◆ **ASSIGNMENT**:
Start at the first line of the material. Repeat each line exactly through the one containing "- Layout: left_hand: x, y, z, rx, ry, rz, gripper", then stop.

◆ **SUPPLIED MATERIAL**:
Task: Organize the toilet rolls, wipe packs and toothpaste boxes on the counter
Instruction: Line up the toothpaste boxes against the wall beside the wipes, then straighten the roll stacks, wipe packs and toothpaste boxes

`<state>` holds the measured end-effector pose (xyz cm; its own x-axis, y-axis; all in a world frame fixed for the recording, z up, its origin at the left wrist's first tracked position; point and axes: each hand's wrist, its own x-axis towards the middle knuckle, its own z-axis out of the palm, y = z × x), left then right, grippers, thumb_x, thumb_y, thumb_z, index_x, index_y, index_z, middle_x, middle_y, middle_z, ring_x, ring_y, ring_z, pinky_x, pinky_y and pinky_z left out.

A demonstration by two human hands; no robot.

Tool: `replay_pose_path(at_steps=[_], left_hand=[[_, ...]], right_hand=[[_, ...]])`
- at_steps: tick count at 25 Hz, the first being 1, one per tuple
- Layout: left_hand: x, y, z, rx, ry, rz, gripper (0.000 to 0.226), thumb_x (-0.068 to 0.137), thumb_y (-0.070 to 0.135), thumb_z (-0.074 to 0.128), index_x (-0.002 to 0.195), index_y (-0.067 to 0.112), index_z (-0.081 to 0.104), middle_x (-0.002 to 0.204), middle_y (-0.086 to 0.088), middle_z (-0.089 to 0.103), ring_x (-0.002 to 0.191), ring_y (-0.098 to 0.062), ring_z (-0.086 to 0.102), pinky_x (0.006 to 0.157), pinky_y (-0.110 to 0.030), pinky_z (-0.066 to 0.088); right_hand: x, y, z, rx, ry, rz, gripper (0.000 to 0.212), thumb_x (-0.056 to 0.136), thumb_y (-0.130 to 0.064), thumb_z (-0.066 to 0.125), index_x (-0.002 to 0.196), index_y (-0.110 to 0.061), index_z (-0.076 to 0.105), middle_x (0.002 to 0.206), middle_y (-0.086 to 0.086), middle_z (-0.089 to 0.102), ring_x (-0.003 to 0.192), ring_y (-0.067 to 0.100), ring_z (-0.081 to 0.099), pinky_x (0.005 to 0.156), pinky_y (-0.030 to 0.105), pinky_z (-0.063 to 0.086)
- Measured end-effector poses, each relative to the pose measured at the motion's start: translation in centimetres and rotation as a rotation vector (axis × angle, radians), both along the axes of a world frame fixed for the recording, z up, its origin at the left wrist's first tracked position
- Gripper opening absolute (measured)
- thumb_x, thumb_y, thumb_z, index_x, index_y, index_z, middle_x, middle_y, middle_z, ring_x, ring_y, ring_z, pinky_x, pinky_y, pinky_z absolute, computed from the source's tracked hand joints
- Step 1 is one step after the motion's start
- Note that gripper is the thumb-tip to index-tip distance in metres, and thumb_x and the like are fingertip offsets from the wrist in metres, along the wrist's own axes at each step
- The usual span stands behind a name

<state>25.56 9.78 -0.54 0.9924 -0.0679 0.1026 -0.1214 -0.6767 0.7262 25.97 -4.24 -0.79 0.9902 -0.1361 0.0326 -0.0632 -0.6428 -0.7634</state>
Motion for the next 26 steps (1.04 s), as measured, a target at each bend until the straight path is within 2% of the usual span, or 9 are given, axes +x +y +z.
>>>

◆ **ANSWER BELOW**:
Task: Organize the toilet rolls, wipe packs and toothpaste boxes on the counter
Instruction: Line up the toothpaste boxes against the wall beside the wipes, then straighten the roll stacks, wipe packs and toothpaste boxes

`<state>` holds the measured end-effector pose (xyz cm; its own x-axis, y-axis; all in a world frame fixed for the recording, z up, its origin at the left wrist's first tracked position; point and axes: each hand's wrist, its own x-axis towards the middle knuckle, its own z-axis out of the palm, y = z × x), left then right, grippers, thumb_x, thumb_y, thumb_z, index_x, index_y, index_z, middle_x, middle_y, middle_z, ring_x, ring_y, ring_z, pinky_x, pinky_y and pinky_z left out.

A demonstration by two human hands; no robot.

Tool: `replay_pose_path(at_steps=[_], left_hand=[[_, ...]], right_hand=[[_, ...]])`
- at_steps: tick count at 25 Hz, the first being 1, one per tuple
- Layout: left_hand: x, y, z, rx, ry, rz, gripper (0.000 to 0.226), thumb_x (-0.068 to 0.137), thumb_y (-0.070 to 0.135), thumb_z (-0.074 to 0.128), index_x (-0.002 to 0.195), index_y (-0.067 to 0.112), index_z (-0.081 to 0.104), middle_x (-0.002 to 0.204), middle_y (-0.086 to 0.088), middle_z (-0.089 to 0.103), ring_x (-0.002 to 0.191), ring_y (-0.098 to 0.062), ring_z (-0.086 to 0.102), pinky_x (0.006 to 0.157), pinky_y (-0.110 to 0.030), pinky_z (-0.066 to 0.088); right_hand: x, y, z, rx, ry, rz, gripper (0.000 to 0.212), thumb_x (-0.056 to 0.136), thumb_y (-0.130 to 0.064), thumb_z (-0.066 to 0.125), index_x (-0.002 to 0.196), index_y (-0.110 to 0.061), index_z (-0.076 to 0.105), middle_x (0.002 to 0.206), middle_y (-0.086 to 0.086), middle_z (-0.089 to 0.102), ring_x (-0.003 to 0.192), ring_y (-0.067 to 0.100), ring_z (-0.081 to 0.099), pinky_x (0.005 to 0.156), pinky_y (-0.030 to 0.105), pinky_z (-0.063 to 0.086)

What was asked for in the exercise is now done.